I have been asked to make some recommendations for Gloucestershire College on the use of tablet technology to improve learning. Although I have limited knowledge of the current IT provision at the College and their vision for using technology in the future I can provide some general recommendations for progressing this topic.
Tablet technology is taking off in a way that few would have foreseen prior to 2010 and the iPad 1 launch. Earlier tablets did not offer the same mobility and usability that new generation tablets now do. Also, the iPad captured the imagination as Apple products are designed to with its focus on elegant design as well as usability, and it became a must-have item for the wannabee IT geek. Rapid developments in recent times have seen many competitors and the innovative development of relatively cheap software to use your tablet for a variety of things you didn’t know you needed to do as well as making many expensive activities relatively affordable with tablets doubling as cameras, musical instruments and even mobile laboratories.
It is the flexibility of the tablet and its ability to mimic specialist equipment that has made it a popular technology for innovations in education.
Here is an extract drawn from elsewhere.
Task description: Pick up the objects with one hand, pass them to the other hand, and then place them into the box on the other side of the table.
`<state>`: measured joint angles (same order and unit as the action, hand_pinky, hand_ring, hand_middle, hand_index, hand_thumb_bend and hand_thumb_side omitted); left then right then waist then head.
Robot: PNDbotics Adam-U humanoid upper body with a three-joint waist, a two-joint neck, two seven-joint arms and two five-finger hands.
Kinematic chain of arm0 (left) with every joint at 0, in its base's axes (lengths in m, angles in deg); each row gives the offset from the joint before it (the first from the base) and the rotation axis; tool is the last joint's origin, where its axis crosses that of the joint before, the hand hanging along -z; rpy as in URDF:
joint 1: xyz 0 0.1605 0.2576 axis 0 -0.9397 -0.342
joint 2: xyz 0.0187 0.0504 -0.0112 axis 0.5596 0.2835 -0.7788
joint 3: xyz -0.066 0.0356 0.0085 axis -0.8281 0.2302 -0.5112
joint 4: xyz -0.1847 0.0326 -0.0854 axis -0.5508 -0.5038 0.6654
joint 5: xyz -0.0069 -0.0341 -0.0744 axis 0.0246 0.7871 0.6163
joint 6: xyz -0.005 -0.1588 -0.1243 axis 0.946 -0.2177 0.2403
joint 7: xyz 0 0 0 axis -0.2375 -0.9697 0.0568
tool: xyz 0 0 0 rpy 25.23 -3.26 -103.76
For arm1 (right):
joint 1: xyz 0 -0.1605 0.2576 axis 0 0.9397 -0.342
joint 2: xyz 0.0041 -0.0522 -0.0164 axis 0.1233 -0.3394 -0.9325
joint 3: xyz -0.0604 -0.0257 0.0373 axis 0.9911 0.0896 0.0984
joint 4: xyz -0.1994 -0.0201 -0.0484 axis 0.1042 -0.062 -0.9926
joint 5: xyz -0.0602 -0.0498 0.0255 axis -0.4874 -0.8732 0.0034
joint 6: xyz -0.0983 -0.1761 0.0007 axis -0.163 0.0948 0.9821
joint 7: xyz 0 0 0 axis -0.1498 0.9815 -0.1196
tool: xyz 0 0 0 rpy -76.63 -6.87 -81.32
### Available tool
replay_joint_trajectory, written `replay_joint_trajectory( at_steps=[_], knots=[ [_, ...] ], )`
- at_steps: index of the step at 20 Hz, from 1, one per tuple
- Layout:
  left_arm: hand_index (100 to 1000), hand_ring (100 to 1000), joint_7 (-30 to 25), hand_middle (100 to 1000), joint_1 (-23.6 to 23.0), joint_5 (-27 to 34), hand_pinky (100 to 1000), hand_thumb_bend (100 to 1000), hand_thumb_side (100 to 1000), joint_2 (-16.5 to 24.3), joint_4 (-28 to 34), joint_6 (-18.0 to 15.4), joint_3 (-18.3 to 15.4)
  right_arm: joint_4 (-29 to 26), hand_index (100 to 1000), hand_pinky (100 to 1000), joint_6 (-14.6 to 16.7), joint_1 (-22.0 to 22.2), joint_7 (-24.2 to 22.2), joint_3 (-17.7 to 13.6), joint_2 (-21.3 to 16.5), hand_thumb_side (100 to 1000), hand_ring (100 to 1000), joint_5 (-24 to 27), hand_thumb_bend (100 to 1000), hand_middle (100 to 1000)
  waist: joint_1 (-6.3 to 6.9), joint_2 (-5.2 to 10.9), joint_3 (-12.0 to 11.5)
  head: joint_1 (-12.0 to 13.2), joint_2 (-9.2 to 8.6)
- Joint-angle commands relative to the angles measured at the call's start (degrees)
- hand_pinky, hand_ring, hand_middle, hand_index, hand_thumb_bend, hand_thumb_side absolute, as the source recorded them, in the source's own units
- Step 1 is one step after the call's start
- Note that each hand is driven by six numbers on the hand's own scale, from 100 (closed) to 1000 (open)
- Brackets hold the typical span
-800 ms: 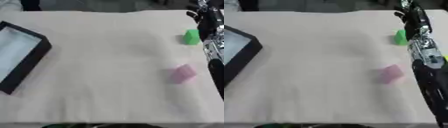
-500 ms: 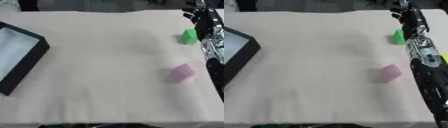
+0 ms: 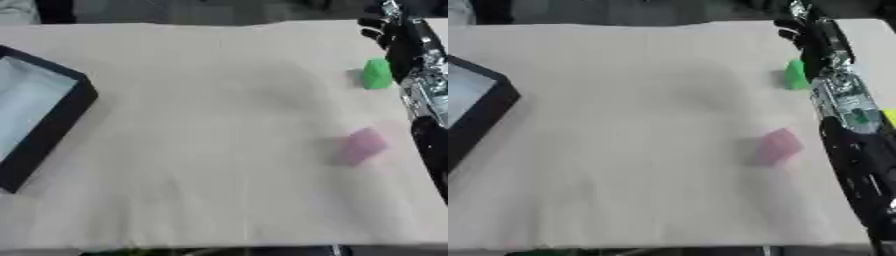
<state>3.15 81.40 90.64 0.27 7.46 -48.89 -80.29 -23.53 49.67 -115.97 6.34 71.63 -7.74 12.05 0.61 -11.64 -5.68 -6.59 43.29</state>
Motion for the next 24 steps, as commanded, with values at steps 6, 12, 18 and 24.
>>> replay_joint_trajectory(
  at_steps=[6, 12, 18, 24],
  knots=[
    [893, 795, -0.28, 813, -0.43, 0.3, 824, 503, 749, 2.15, 2.1, 0.47, -0.55, -8.66, 875, 886, -4.13, -0.59, -21.41, 2.32, -16.35, 581, 826, -13.29, 100, 803, -0.58, 0.7, 0.92, 0.97, -1.12],
    [888, 795, -0.63, 810, -0.99, 0.12, 824, 492, 755, 2.87, 2.47, 0.73, -0.64, -14.71, 873, 899, -2.7, 2.25, -33.11, 3.74, -24.22, 398, 860, -20.25, 145, 828, -0.93, 0.81, 1.37, 0.88, -1.47],
    [887, 796, -0.75, 809, -1.19, 0.26, 825, 484, 758, 3.37, 2.63, 0.84, -0.75, -18.95, 870, 902, -1.56, 5.15, -42.89, 3.86, -27.84, 375, 872, -25.7, 179, 836, -1.13, 0.89, 1.73, 0.78, -1.18],
    [887, 796, -0.83, 807, -1.39, 0.23, 824, 478, 762, 3.77, 2.73, 0.94, -0.8, -20.81, 890, 900, -0.77, 10.83, -44.99, 5.06, -29.15, 310, 879, -27.52, 224, 845, -1.66, 0.88, 2.19, 0.96, -0.98]
  ],
)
Combined with its use as an ebook reader and the growing availability of academic texts in ebook form it begins to appeal to educational institutions as both a study support tool and an agent for classroom innovation.
Some schools and universities have now moved to having every student issued with a tablet and their use being integrated into lessons e.g. Brown Mackie College, USA (Fuhrman, 2013) and Longfield Academy, Kent (Heinrich, 2012). Others are making use of tablets in specific areas examples include a paperless Chemistry course at University of New Haven, USA (Hesser and Schwartz, 2013).
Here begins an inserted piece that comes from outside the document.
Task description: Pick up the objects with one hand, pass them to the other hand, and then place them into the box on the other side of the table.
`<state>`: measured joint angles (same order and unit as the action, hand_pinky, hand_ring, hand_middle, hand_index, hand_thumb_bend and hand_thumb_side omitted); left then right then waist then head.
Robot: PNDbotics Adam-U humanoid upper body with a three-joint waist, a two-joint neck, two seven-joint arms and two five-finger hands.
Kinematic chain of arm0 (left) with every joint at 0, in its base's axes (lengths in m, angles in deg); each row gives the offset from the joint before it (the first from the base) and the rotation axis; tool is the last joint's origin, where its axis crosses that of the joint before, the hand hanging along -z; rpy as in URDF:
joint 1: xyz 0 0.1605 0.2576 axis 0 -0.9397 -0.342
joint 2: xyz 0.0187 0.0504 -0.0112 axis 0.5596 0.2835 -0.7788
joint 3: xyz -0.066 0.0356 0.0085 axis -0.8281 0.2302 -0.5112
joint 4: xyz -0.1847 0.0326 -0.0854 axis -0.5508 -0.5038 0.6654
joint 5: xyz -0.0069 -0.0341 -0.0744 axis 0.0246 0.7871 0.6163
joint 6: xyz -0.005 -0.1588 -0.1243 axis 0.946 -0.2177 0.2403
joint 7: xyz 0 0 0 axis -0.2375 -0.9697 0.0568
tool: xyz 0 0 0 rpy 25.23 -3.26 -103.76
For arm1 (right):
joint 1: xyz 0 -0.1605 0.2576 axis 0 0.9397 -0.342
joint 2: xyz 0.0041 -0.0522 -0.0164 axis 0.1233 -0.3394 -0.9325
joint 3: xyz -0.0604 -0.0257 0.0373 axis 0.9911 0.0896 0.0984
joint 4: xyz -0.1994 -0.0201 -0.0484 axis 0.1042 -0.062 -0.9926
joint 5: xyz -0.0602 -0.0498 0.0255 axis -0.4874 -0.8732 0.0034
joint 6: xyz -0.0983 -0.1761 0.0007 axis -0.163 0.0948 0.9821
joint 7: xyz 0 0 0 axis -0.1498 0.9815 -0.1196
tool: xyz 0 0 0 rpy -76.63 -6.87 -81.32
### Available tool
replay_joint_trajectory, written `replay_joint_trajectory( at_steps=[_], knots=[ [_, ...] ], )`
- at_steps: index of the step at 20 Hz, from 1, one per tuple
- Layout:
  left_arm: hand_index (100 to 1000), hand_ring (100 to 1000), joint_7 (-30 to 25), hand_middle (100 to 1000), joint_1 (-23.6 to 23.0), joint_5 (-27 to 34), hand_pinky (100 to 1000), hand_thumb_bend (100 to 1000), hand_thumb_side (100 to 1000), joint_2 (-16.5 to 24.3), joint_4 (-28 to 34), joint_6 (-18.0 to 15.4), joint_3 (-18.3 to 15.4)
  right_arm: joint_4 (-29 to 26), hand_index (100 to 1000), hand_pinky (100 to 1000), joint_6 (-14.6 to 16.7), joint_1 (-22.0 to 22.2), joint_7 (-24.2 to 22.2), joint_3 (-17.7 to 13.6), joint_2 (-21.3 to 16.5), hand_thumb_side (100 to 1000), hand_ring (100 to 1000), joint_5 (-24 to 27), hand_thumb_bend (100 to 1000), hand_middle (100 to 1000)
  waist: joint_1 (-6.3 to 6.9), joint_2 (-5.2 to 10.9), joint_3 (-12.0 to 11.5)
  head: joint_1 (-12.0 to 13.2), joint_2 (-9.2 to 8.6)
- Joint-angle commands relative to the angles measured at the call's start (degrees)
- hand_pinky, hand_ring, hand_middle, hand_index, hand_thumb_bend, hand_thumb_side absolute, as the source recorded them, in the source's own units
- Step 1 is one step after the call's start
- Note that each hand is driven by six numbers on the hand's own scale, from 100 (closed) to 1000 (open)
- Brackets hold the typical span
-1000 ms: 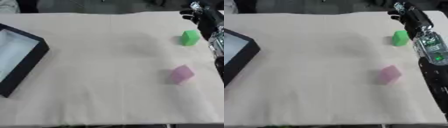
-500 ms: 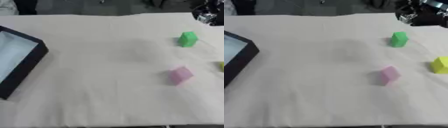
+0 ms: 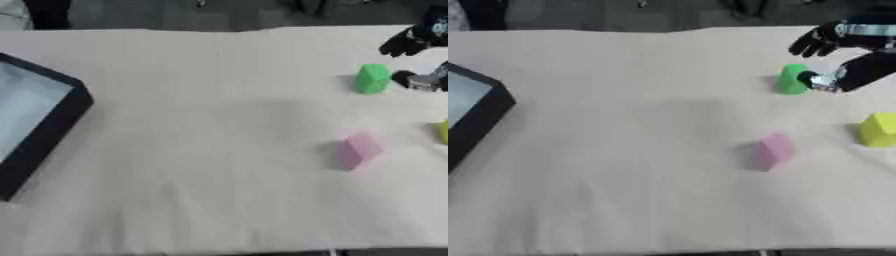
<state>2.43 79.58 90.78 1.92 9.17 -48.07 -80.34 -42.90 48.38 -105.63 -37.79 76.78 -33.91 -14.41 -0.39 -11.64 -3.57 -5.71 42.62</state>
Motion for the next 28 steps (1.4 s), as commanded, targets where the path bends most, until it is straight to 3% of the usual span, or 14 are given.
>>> replay_joint_trajectory(
  at_steps=[1, 14, 17, 21, 28],
  knots=[
    [887, 796, -0.09, 807, 0.39, 0.1, 824, 477, 762, 2.15, 1.03, 0.12, -0.78, -1.76, 891, 900, 0.84, 1.16, -1.07, 0.12, -3.11, 287, 880, -1.34, 228, 846, -0.71, 0.89, 0.13, 0.12, -0.26],
    [888, 793, -0.34, 806, 0.5, 0.34, 824, 468, 766, 2.04, 1.12, 0.36, -0.59, -4.85, 923, 895, 4.66, 4.11, -2.69, 4.83, -3.77, 221, 885, -4.24, 304, 859, -0.65, 0.81, 0.18, -1.09, 0.2],
    [888, 793, -0.47, 806, 0.48, 0.42, 824, 464, 769, 1.97, 1.15, 0.41, -0.47, -5.51, 943, 888, 6.1, 3.97, -1.67, 6.07, -3.75, 155, 868, -7.2, 353, 837, -0.55, 0.76, 0.13, -0.89, 0.76],
    [888, 791, -0.51, 806, 0.46, 0.45, 823, 459, 769, 1.86, 1.14, 0.57, -0.41, -4.96, 885, 886, 7.93, 3.28, -0.4, 8.0, -3.24, 140, 867, -11.64, 384, 826, -0.39, 0.66, 0.0, -1.28, 0.93],
    [888, 788, -0.78, 806, 0.47, 0.49, 823, 453, 773, 1.49, 1.3, 0.89, -0.15, -0.97, 874, 868, 10.18, 0.57, 2.98, 11.53, -0.09, 120, 834, -19.35, 430, 790, -0.13, 0.59, -0.33, -2.24, 0.29]
  ],
)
It would be easy to think that we must get on board and be using this technology to keep up and make people feel that we are on the leading edge. However, successful case studies show us that it is important to examine what benefits are there for the learner if an institution decides support tablet technology. Heinrich (2012) advises you to “define … your user experience”. So what areas offer improvements to learning.
The first possibility for usage is by lecturers in delivery of lesson. There are example from case studies of usage of how tablets can be effectively used to replace other more specialist technologies in lessons. Mahaley (2012) explains that he has used an iPad and Apple TV as a cost effective alternative to a laptop and interactive white board combination. Also, subject specific apps allow it to be used in variety of ways e.g. as a mobile lab in sports lessons on movement and to easily create five sided flash cards for language learning (Miller, 2012).
Text books are increasingly available in ebook form at a lower cost than hard-copy form and they can be easily updated. Also, students are able to annotate, bookmark and share their thoughts on text easily using various apps.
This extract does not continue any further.